[Stored items]
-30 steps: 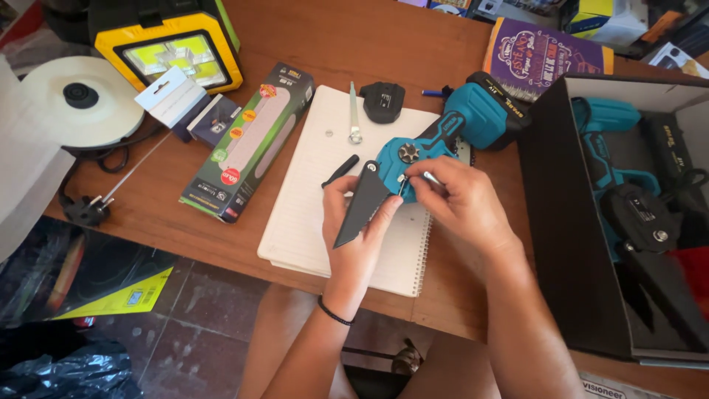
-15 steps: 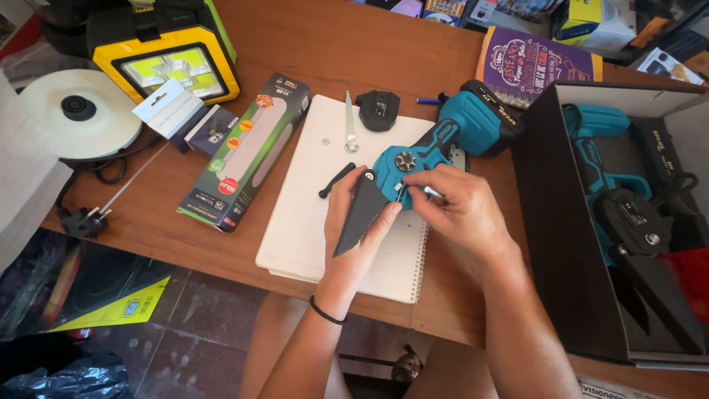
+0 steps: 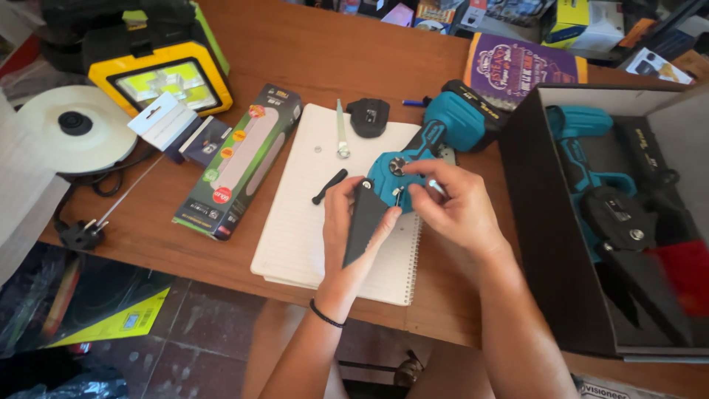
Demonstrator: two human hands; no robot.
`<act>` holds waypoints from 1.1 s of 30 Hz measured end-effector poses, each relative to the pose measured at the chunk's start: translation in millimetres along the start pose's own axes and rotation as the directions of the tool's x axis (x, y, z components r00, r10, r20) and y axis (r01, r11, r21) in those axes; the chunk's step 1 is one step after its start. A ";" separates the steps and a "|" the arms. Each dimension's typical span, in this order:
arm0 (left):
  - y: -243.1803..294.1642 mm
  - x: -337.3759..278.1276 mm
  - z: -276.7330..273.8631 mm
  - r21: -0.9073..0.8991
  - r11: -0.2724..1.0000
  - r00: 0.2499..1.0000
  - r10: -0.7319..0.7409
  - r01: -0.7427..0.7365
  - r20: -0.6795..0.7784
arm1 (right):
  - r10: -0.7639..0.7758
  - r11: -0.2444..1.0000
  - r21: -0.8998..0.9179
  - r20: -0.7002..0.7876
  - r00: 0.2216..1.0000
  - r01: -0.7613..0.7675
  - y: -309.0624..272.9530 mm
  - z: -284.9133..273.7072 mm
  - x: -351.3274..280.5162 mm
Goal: Assembling a mini handheld chainsaw by attaching the guide bar and chain
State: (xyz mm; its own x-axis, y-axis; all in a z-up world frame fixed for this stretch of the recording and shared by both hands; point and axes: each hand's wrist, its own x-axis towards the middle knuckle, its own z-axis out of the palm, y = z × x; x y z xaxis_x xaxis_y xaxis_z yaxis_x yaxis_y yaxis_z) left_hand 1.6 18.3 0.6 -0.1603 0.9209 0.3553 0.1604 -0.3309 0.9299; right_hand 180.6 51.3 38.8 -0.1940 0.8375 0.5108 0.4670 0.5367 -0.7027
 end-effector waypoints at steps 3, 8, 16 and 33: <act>-9.1 -1.4 8.3 0.062 0.997 0.998 0.056 -0.055 -0.016 | 0.046 0.982 0.185 -0.023 0.999 -0.041 4.8 -12.1 3.7; -18.6 -8.2 23.0 0.178 0.967 0.979 0.195 -0.182 -0.058 | 0.082 0.958 0.285 -0.216 0.973 -0.018 25.2 -8.3 -2.8; -7.4 -12.7 33.1 0.244 0.927 0.951 0.305 -0.286 -0.044 | -0.156 0.987 -0.104 -0.490 0.857 0.120 -35.5 -25.5 -4.8; -20.0 -8.8 34.3 0.282 0.880 0.903 0.420 -0.382 -0.091 | -0.348 0.928 -0.300 -0.483 0.804 0.221 -8.1 33.1 -129.4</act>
State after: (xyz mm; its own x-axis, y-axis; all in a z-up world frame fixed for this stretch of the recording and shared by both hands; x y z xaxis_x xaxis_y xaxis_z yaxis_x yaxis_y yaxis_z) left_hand 33.2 23.9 -24.3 -0.1663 0.6733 0.7204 0.4768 -0.5846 0.6565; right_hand 173.3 -58.0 -38.0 0.0983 0.4370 0.8941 0.6494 0.6526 -0.3904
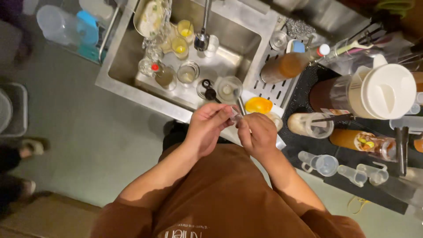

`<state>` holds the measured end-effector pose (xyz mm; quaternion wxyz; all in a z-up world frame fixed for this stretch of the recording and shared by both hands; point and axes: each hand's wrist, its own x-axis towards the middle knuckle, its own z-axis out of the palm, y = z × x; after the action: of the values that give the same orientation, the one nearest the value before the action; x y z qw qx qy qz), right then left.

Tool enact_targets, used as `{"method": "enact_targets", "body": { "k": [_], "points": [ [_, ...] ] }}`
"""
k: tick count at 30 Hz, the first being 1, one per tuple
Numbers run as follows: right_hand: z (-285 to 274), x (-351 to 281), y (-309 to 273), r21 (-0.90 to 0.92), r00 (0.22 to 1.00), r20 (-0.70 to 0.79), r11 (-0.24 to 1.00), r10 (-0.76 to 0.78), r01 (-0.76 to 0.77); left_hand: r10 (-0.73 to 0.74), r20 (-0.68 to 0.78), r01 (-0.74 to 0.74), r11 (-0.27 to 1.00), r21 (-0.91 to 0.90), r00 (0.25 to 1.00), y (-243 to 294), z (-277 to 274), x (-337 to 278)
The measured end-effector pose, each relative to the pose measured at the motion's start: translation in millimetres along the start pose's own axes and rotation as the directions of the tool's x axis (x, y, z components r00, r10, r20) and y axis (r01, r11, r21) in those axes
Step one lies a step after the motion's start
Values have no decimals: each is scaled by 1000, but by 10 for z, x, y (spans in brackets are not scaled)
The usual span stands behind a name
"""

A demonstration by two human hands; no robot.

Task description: Preparing and garnishing iced beverages at a cafe counter.

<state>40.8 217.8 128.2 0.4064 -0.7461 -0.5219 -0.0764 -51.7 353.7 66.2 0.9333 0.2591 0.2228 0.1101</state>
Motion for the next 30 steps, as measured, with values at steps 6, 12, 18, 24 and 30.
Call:
{"method": "enact_targets", "body": {
  "k": [6,12,18,24,30],
  "points": [
    [490,663,-434,258,887,-141,882,439,-396,-42,-11,43,996,78,999,788,-338,327],
    [861,741,-513,83,883,-150,896,444,-437,106,204,-154,960,234,973,1041,-695,419],
    [1147,452,-273,790,629,275,202,727,-579,38,346,-132,958,253,938,1201,-935,455],
    [1236,613,-363,850,557,412,-83,721,-521,-80,362,-54,937,345,929,1393,-992,441],
    [1426,456,-246,579,581,293,343,760,-740,190,633,-661,188,726,750,1754,-516,229]
  ]
}}
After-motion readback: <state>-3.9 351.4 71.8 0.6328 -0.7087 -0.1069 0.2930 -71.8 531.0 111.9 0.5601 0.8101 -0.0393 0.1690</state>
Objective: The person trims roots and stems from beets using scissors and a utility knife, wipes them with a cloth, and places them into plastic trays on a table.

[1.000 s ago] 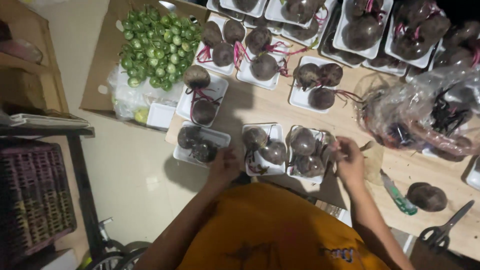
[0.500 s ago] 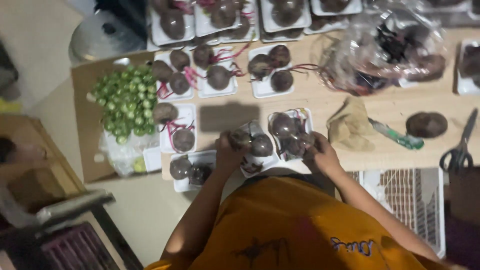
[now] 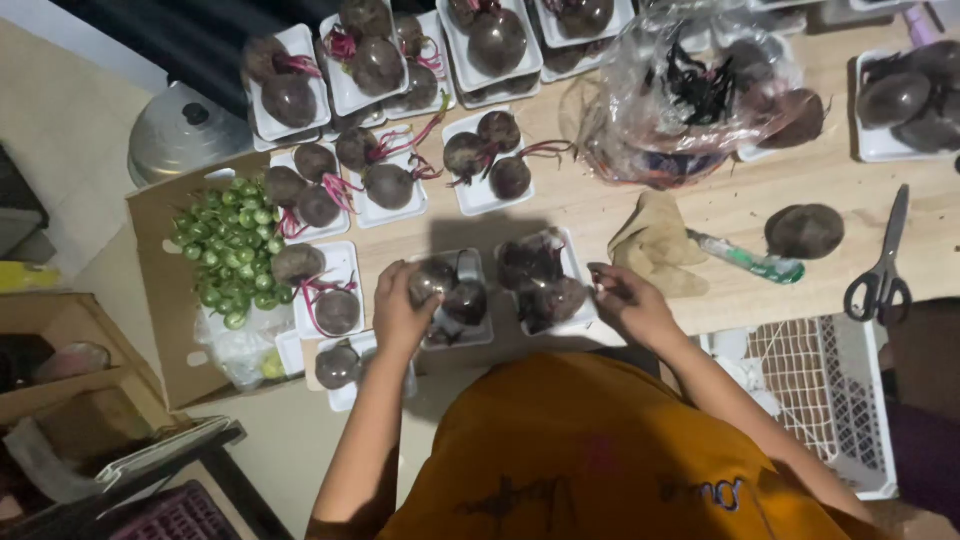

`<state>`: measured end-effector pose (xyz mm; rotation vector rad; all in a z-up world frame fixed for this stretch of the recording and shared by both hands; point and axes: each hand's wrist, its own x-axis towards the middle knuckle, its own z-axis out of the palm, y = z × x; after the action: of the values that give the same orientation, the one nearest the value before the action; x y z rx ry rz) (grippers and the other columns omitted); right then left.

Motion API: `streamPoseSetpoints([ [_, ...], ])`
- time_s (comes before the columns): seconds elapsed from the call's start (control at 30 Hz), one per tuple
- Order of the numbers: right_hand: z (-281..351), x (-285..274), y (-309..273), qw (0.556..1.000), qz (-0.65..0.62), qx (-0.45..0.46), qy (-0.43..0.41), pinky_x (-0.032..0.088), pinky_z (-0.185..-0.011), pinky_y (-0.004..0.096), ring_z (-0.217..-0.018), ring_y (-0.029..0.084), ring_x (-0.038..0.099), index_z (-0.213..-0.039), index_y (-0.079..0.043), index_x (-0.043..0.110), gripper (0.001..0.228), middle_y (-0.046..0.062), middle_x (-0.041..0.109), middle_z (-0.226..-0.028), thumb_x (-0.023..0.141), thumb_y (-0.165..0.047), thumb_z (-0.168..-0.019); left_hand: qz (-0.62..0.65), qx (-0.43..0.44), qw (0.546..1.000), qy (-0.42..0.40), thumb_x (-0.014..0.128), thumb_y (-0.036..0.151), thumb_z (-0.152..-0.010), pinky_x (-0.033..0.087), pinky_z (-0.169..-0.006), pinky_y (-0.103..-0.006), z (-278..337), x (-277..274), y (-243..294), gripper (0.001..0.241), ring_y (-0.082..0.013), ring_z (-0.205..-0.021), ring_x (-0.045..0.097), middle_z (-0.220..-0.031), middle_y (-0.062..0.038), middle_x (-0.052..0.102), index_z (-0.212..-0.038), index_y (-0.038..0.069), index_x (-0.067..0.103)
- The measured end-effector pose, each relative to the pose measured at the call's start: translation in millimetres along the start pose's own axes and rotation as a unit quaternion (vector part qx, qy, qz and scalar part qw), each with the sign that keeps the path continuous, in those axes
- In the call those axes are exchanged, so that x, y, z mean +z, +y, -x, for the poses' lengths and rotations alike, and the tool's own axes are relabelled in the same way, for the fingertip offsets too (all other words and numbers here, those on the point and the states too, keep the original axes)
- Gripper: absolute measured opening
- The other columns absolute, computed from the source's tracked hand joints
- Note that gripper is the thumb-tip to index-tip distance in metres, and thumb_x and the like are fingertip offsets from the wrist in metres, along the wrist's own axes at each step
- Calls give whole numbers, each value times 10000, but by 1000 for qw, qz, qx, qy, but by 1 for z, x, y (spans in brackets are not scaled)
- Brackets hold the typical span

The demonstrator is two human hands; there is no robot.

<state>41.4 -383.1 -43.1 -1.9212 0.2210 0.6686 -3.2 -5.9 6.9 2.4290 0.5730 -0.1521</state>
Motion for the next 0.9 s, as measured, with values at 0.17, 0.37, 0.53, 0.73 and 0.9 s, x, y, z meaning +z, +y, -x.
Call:
streamPoseSetpoints([
  [0.17, -10, -68, 26, 995, 20, -46, 82, 499, -1023, 482, -1101, 318, 697, -1246, -130, 741, 335, 106, 775, -1015, 746, -126, -911, 27, 27, 988, 147, 759, 448, -920, 507, -965, -440, 14, 26, -2, 192, -331, -1096, 647, -1059, -34, 630, -940, 260, 720],
  [0.37, -17, -110, 42, 933, 319, -124, 107, 542, -985, 527, -1192, 427, 651, -1293, -287, 683, 404, 149, 687, -1234, 720, -217, -897, 130, 60, 966, 215, 622, -140, -847, 357, -1164, -558, 24, 34, 51, 668, -524, -1347, 436, -1397, -305, 461, -1451, -3, 370],
  [0.53, -36, -127, 77, 805, 532, -167, 203, 602, -859, 526, -1202, 415, 592, -1309, -82, 613, 563, 200, 585, -1309, 758, -146, -768, 116, -58, 970, 208, 679, 388, -983, 577, -845, -449, 43, 35, 57, 209, -344, -979, 724, -908, -96, 764, -1142, 268, 740],
  [0.73, -56, -164, 91, 802, 536, -131, 228, 565, -576, 569, -969, 422, 633, -1228, -95, 564, 223, 185, 599, -1105, 546, -203, -1034, 179, 7, 946, 271, 495, -53, -925, 441, -1103, -379, 59, 51, 22, 635, -355, -1430, 484, -1524, -229, 453, -1525, 26, 304],
  [0.9, -35, -151, 40, 829, 472, -200, 223, 557, -696, 612, -1080, 504, 562, -1322, -35, 549, 619, 276, 505, -1278, 767, -176, -760, 233, -52, 934, 267, 631, 46, -890, 541, -923, -333, 78, 52, 19, 596, -219, -988, 624, -1345, -159, 520, -1450, 84, 431],
])
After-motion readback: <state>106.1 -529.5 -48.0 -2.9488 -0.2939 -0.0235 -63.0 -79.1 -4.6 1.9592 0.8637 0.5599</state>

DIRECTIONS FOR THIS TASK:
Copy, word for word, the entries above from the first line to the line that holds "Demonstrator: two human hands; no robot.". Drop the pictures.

RESULT OF THIS EXERCISE:
-30 steps: 
-15 steps: 
+0 steps: 
Demonstrator: two human hands; no robot.

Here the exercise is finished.